Welcome any feedback.
To me being able to query over psql is secondary. I’m fine with any SQL. What is very important is being able to transform the data to better suite analytical queries. That is, define custom transformations, define how data sectioned and what indices available.
Thanks for releasing this! How do you handle DDL queries? Are table changes synchronized to the Iceberg table automatically?
Also, I recently started looking into olake[0] to serve the same purpose. What would you say differentiates Streambed?
[0] https://github.com/datazip-inc/olake
Thanks for the kind words!
Short answer: yes, column-level schema changes sync to Iceberg automatically[0].
Logical replication (pgoutput in v1) doesn't actually stream DDL statements. Instead, Postgres emits a fresh Relation message describing the table's current column layout right before the next change to that table. So we diff that against the last layout we knew and infer what changed.
From there we evolve the Iceberg schema in place: flush any buffered rows under the old schema first, then write a new metadata version with the change. What's handled today:
[0] https://github.com/viggy28/streambed/pull/21
Hey vira28, thanks a lot for your work. This is a very promising project because other alternative like supabase/etl, Kuvasz-streamer, Sequin all have some subtle issues.
Few questions: 1) For a supabase project can we setup replication slot on replica instead of primary? https://sequinstream.com/docs/reference/databases#using-sequ...
2) For a planetscale cluster are the replication slots on primary or the follower nodes?
I'm asking because isn't setting up slots on primary riskier than setting them on replicas/followers? Because If you have them primary In case of WAL buildup your primary will go down?
Welcome. To avoid primary running out of disk space, you can configure max_slot_wal_keep_size https://www.postgresql.org/docs/17/runtime-config-replicatio...
Since Supabase is vanilla Postgres, streambed should work with replica as the source.
reg, Planetscale, I haven't looked at their offerings yet.
Where do you host your DB currently? Happy to try out with that provider as the source.
Just wanted to say thank you! Very relevant to our use cases. I'll report if I find any issues.
Welcome. Would love to hear your experience. Feel free to share here or in the repo. Fully open source.
> streams WAL changes straight into Apache Iceberg on S3, queryable from psql via an embedded DuckDB
Why not use Ducklake instead of Apache Iceberg?
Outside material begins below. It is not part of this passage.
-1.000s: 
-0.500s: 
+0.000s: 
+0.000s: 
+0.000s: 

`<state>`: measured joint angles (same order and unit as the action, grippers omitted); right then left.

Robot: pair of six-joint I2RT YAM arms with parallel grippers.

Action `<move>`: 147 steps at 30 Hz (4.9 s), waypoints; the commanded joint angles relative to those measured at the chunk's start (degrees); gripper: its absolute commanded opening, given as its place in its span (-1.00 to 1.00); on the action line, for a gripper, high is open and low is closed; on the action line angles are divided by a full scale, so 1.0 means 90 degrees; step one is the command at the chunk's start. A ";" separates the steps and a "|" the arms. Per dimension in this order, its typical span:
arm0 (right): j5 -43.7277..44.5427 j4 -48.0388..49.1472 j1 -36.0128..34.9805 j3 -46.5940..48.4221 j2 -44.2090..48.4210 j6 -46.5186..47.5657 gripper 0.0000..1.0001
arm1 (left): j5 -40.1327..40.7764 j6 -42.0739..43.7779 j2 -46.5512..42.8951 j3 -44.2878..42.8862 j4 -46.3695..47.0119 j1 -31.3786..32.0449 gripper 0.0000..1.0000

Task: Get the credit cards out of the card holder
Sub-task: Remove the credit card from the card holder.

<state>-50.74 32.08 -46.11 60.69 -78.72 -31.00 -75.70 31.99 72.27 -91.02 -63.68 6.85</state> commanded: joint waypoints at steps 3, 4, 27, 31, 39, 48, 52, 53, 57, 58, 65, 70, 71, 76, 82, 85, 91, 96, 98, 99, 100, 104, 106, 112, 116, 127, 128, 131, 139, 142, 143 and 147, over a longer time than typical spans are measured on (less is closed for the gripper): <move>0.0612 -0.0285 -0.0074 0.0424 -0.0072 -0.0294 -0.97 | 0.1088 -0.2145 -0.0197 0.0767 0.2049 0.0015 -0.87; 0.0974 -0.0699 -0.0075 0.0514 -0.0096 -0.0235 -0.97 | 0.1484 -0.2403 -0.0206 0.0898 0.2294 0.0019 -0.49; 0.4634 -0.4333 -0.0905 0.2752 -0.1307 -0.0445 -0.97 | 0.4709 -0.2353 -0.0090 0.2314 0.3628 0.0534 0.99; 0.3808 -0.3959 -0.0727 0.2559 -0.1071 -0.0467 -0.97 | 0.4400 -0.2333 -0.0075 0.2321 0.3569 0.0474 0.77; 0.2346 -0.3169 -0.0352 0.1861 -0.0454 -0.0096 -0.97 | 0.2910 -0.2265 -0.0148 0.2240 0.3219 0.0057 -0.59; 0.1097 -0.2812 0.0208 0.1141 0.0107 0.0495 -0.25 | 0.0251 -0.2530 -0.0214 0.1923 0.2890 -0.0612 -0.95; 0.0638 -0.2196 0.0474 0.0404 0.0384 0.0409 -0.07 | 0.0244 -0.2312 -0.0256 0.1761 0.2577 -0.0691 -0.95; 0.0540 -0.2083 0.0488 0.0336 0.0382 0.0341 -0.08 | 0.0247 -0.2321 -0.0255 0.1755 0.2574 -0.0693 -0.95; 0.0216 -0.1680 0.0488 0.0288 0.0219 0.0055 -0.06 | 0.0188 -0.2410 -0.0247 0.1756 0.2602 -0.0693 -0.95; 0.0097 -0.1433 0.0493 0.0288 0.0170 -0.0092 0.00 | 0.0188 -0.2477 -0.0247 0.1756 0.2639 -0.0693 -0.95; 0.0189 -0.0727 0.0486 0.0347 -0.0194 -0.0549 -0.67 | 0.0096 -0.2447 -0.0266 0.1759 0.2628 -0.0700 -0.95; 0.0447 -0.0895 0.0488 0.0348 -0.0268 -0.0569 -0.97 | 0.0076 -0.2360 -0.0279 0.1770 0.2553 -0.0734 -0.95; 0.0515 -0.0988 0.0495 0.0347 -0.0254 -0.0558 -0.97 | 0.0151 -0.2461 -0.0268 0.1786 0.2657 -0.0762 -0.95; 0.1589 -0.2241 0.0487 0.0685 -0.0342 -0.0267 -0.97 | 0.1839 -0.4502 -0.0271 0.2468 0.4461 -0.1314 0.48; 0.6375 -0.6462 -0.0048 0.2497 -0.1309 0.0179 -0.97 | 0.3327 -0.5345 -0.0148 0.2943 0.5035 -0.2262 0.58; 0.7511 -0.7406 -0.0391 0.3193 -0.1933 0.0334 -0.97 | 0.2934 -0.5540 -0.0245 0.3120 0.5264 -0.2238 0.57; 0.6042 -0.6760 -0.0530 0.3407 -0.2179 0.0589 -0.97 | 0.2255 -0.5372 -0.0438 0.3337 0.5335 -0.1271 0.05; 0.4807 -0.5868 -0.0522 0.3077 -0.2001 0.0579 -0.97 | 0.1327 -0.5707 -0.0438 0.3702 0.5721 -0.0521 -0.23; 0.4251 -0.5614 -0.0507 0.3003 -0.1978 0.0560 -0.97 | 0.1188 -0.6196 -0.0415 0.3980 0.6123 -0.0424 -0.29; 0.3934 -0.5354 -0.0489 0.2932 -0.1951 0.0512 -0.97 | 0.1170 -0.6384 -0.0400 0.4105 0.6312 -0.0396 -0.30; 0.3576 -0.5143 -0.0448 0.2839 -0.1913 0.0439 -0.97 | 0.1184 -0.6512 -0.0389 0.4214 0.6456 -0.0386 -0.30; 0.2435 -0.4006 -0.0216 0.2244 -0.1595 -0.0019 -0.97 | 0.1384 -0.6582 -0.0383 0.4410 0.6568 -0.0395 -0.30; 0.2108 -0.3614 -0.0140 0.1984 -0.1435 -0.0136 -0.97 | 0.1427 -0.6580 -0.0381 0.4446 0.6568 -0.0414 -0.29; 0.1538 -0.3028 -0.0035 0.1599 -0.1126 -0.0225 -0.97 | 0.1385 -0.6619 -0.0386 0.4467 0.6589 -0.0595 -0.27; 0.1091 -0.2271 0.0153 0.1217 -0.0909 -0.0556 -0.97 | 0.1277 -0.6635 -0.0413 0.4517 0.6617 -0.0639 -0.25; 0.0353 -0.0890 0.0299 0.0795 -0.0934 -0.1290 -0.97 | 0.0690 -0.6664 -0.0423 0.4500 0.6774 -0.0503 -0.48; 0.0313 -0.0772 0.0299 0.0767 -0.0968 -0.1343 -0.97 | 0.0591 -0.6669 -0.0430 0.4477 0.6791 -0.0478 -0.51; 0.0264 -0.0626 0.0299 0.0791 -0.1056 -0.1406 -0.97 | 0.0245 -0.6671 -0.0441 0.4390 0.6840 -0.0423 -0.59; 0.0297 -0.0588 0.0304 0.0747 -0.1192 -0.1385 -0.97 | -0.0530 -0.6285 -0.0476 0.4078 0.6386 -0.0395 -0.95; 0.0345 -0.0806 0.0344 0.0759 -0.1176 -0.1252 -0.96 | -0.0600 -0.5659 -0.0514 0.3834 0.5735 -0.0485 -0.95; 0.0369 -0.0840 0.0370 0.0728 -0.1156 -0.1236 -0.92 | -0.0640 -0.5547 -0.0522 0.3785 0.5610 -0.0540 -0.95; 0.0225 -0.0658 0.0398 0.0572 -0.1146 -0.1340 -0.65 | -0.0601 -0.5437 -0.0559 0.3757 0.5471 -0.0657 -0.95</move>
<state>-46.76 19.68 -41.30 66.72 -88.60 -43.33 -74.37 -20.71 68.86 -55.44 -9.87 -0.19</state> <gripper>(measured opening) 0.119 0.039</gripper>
Wouldn't that simplify the architecture substantially?
> queryable from psql via an embedded DuckDB.
noob question here from someone who ony played a bit with iceberg and trino: what's the reason to do the analytics stil inside the postgres -- is it so that you don't eat up the IOPS/bandwidth of the main postgresql disks?
How does it compare to https://github.com/supabase/etl ?
Very cool! What would a 10,000 feet solution look like for MySQL to Iceberg on S3?
Should be fairly doable using binlog-based producer https://github.com/go-mysql-org/go-mysql.
Why are your queries slow?